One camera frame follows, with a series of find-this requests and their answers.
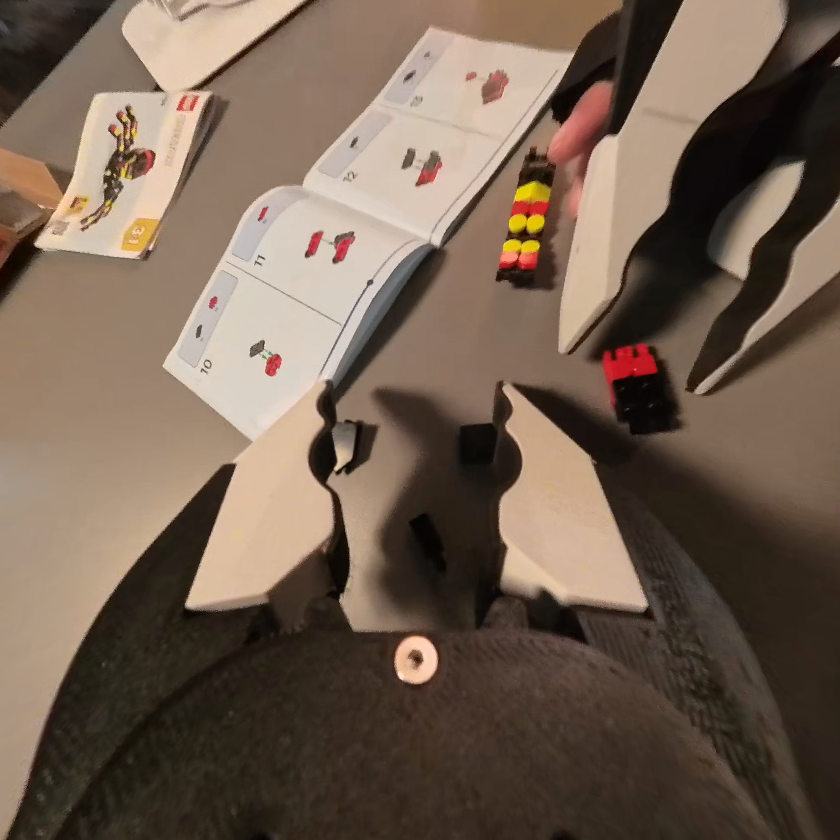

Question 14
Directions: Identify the black wedge lego piece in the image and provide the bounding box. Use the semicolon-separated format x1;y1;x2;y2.
331;420;365;473

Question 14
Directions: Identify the closed instruction booklet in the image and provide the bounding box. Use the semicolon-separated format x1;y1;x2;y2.
34;92;214;259

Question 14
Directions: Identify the small black lego brick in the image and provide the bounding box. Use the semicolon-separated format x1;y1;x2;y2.
461;422;498;463

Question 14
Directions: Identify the small red black lego block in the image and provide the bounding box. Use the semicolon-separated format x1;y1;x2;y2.
603;343;681;434

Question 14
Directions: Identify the long black yellow red lego strip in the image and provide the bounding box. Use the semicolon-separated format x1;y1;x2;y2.
496;148;560;287

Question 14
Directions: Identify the open instruction booklet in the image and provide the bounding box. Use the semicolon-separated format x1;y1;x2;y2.
163;27;574;440

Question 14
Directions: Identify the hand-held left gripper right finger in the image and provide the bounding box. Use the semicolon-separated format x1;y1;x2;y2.
493;382;651;613

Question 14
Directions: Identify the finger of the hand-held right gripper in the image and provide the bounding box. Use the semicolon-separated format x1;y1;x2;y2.
558;0;788;355
686;160;840;394

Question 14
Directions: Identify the cardboard lego box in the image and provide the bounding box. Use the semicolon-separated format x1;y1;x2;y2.
0;148;67;264

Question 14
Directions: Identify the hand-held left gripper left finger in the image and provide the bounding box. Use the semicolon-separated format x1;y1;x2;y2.
185;378;346;630

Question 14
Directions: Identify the small black lego piece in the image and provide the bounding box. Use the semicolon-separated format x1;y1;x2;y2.
409;514;448;571

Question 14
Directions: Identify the person's right hand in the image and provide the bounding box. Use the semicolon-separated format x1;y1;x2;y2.
548;81;618;220

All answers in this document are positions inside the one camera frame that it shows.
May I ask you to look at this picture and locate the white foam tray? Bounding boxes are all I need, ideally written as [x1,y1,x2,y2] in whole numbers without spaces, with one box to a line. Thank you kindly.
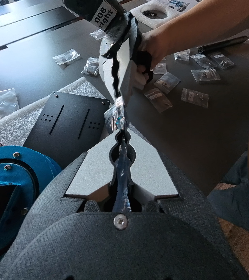
[130,0,180,29]

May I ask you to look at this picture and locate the white foam sheet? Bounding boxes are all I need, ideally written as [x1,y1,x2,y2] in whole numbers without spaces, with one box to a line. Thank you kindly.
[0,77,129,151]

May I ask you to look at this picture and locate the scattered small clear parts bags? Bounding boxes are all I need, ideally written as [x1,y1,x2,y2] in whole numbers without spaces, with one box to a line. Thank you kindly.
[0,29,249,125]

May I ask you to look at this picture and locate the person's leg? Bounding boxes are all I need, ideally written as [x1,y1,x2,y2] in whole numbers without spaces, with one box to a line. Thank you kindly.
[207,151,249,237]

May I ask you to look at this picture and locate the black cylindrical tool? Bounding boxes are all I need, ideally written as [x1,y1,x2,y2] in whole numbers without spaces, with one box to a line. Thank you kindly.
[197,35,249,55]

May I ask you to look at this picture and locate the person's right forearm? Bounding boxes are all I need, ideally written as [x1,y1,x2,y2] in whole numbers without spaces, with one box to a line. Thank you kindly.
[153,0,249,59]

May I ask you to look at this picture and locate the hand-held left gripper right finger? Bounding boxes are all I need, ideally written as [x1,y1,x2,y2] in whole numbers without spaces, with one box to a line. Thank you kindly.
[125,128,179,212]

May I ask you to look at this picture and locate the person's right hand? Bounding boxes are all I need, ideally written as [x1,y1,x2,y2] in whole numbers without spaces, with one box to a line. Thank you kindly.
[133,30,169,90]

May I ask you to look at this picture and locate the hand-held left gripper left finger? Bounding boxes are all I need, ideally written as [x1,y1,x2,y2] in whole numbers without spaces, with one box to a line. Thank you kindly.
[65,128,123,212]

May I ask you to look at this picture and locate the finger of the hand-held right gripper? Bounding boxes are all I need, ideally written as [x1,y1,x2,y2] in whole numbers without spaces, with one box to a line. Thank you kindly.
[98,54,121,104]
[114,39,137,102]

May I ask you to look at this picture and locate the black metal base plate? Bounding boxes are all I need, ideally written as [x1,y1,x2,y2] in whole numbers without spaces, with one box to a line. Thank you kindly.
[23,91,112,170]

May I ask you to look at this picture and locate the printed instruction sheet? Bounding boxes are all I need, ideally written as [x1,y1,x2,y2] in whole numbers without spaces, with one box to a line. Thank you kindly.
[168,0,191,12]

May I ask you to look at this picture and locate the silver plastic parts bag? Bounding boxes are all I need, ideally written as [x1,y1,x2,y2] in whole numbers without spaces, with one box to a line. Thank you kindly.
[104,96,133,213]

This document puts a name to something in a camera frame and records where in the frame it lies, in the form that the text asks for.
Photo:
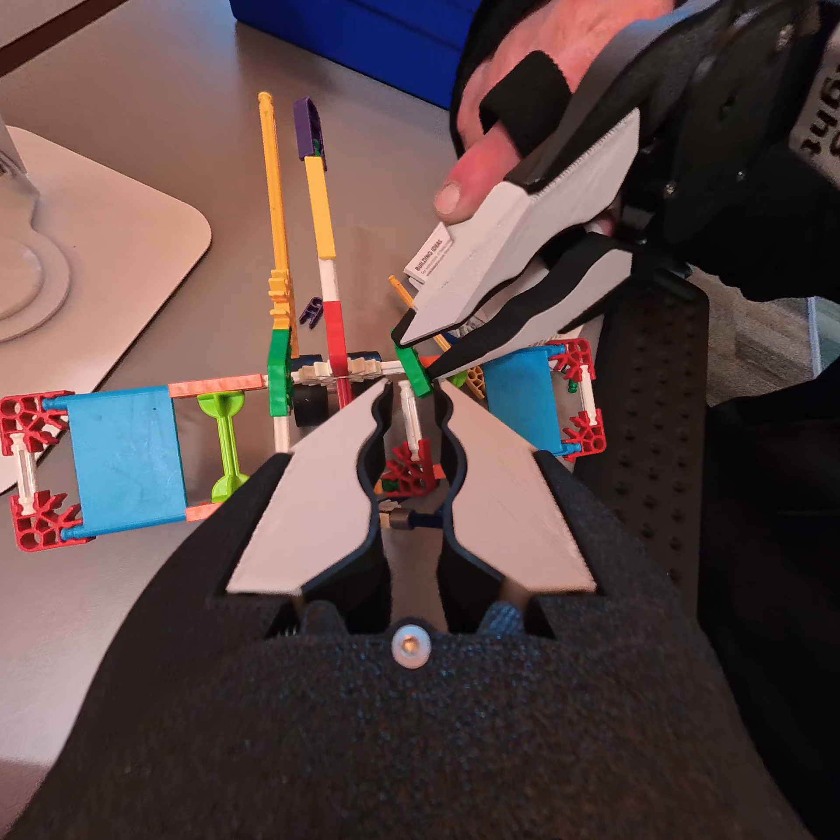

-*-

→ **TASK INSTRUCTIONS**:
Work out how many lines in the data hold the word "frame"; reply with the number alone.

→ **REPLY**:
3